● **What you are asked to do**: Your result will be the set of lines with "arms", copied from the material below.

****************

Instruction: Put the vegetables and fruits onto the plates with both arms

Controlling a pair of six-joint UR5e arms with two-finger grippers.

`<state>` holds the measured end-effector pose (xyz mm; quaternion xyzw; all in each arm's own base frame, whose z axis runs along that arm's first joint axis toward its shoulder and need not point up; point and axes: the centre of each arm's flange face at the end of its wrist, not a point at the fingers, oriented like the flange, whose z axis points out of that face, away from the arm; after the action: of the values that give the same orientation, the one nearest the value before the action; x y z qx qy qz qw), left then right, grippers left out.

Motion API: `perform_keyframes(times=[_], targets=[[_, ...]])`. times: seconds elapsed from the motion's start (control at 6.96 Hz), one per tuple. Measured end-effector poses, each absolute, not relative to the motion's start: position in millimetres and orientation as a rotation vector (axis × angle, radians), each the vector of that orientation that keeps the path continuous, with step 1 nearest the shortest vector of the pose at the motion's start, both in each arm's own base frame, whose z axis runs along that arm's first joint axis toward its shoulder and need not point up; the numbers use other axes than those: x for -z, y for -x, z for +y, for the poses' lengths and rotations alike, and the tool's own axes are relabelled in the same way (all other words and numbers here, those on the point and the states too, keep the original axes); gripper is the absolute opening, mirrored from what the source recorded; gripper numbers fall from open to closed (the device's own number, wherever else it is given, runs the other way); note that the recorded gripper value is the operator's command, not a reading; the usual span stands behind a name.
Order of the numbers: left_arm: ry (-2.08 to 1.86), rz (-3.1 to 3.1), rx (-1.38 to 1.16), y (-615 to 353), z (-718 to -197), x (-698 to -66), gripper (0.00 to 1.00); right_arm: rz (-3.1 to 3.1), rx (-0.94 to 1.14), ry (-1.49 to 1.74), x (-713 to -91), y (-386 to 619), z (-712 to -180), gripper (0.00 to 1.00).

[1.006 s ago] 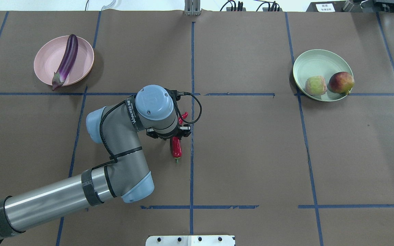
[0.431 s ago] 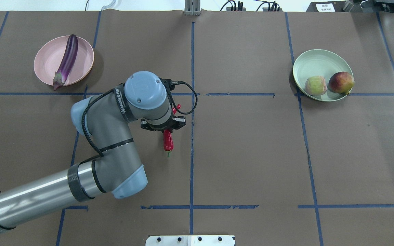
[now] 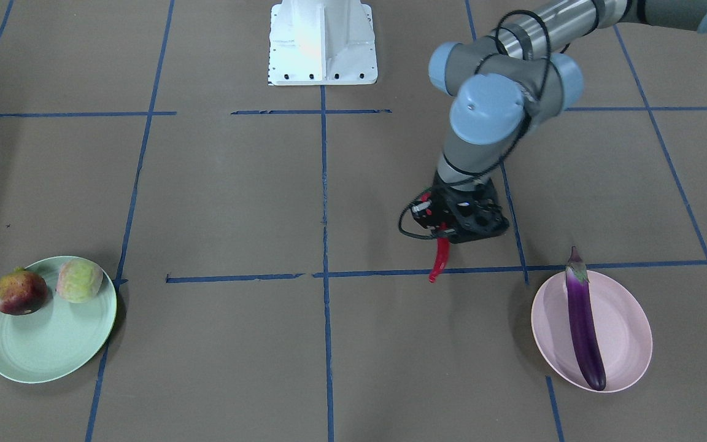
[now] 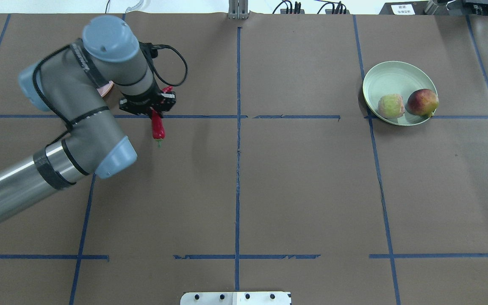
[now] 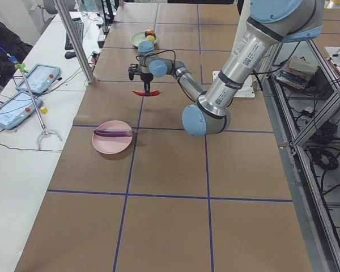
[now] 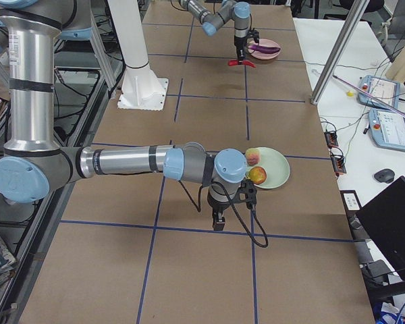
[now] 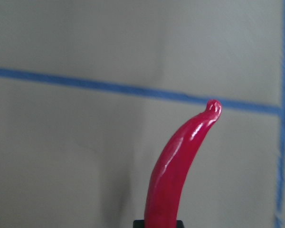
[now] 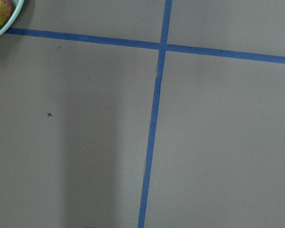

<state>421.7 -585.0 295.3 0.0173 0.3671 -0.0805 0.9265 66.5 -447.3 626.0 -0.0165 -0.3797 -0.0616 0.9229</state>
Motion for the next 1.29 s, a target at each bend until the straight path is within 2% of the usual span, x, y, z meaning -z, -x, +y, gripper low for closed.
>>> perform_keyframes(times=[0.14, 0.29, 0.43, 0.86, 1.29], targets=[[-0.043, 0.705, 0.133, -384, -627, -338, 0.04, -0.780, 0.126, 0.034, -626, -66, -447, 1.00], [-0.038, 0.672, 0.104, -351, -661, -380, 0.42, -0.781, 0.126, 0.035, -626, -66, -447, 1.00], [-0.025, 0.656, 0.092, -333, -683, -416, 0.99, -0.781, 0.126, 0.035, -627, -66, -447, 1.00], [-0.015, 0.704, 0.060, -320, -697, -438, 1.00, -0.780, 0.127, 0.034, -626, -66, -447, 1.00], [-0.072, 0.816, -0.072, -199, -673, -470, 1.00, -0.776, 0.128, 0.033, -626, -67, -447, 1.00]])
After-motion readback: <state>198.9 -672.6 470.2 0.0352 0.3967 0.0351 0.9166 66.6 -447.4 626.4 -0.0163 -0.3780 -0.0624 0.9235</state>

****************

● **Written answer**:
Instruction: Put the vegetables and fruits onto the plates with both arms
Controlling a pair of six-joint UR5e arms with two-finger grippers.

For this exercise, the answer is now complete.